The object returned by ARIMA provides a method called get_forecast that generates predictions. To demonstrate, we’ll split the time series into a training and test set, and fit the same model to the training set.
Listing 12.9.1. Python Code
training, test = split_series(nuclear)
model = tsa.ARIMA(training, order=order, seasonal_order=seasonal_order)
results_training = model.fit()
We can use the result to generate a forecast for the test set.
Listing 12.9.2. Python Code
forecast = results_training.get_forecast(steps=len(test))
The result is an object that contains an attribute called forecast_mean and a function that returns a confidence interval.
Listing 12.9.3. Python Code
forecast_mean = forecast.predicted_mean
forecast_ci = forecast.conf_int()
forecast_ci.columns = ["lower", "upper"]
We can plot the results like this and compare them to the actual time series.

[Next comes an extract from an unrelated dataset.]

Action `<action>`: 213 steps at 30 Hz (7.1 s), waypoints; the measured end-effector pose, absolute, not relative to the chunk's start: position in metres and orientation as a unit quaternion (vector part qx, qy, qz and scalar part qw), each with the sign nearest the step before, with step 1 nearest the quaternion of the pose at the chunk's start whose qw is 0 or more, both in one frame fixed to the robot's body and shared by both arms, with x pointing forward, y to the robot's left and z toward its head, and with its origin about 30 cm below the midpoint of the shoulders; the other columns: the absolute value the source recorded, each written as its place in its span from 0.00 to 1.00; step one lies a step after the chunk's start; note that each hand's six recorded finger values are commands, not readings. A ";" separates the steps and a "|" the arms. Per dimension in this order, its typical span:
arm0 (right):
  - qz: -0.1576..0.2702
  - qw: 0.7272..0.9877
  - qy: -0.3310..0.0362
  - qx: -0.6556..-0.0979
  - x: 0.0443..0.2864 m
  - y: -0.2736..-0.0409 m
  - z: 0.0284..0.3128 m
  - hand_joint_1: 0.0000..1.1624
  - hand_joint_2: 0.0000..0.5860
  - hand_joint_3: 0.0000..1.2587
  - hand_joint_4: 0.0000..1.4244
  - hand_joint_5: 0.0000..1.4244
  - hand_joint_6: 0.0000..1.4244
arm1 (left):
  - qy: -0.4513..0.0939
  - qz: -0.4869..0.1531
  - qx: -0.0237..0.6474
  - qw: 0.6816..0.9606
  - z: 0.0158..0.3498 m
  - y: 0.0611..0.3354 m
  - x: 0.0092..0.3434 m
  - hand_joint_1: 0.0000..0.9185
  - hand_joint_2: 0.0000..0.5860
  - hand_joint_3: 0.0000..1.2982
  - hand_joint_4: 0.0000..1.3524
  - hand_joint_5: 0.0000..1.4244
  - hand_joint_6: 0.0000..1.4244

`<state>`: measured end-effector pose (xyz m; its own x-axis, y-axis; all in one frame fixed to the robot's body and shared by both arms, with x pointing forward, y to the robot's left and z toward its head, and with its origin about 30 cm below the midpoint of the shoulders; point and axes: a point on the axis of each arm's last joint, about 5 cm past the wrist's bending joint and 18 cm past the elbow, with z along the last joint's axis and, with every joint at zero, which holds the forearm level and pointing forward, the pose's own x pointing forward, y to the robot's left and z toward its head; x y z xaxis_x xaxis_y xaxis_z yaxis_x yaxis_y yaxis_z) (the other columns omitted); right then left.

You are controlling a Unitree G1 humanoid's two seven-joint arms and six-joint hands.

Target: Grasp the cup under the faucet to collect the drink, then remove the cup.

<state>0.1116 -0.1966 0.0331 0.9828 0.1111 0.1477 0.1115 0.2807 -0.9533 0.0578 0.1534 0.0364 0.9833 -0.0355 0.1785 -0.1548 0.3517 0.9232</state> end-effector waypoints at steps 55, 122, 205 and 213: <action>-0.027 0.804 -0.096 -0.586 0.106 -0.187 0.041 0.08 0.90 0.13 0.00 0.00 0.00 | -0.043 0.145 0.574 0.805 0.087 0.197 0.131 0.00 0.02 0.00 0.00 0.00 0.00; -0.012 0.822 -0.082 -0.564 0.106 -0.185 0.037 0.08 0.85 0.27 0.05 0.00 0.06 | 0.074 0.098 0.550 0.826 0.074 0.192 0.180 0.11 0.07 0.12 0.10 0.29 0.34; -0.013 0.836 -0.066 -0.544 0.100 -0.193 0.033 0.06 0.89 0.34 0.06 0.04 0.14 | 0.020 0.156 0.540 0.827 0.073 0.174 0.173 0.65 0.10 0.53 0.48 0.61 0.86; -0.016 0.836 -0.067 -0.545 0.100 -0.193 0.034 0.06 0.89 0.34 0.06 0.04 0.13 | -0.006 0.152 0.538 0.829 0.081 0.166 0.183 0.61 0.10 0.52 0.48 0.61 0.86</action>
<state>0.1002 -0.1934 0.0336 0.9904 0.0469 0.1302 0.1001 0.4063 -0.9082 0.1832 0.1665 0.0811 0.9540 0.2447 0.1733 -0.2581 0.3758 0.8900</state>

Listing 12.9.4. Python Code
plt.fill_between(
    forecast_ci.index,
    forecast_ci.lower,
    forecast_ci.upper,
    lw=0,
    color="gray",
    alpha=0.2,
)
plt.plot(forecast_mean.index, forecast_mean, label="forecast", **pred_options)
plt.plot(test.index, test, label="actual", **actual_options)
decorate(ylabel="GWh")
Figure 12.9.5.
The actual values fall almost entirely within the confidence interval of the predictions. Here’s the MAPE of the predictions.
Listing 12.9.6. Python Code
$ MAPE(forecast_mean, test)
np.float64(3.3817549248044547)
The predictions are off by 3.38% on average, somewhat better than the results we got from seasonal decomposition (3.81%).
ARIMA is more versatile than seasonal decomposition, and can often make better predictions. In this time series, the autocorrelations are not especially strong, so the advantage of ARIMA is modest.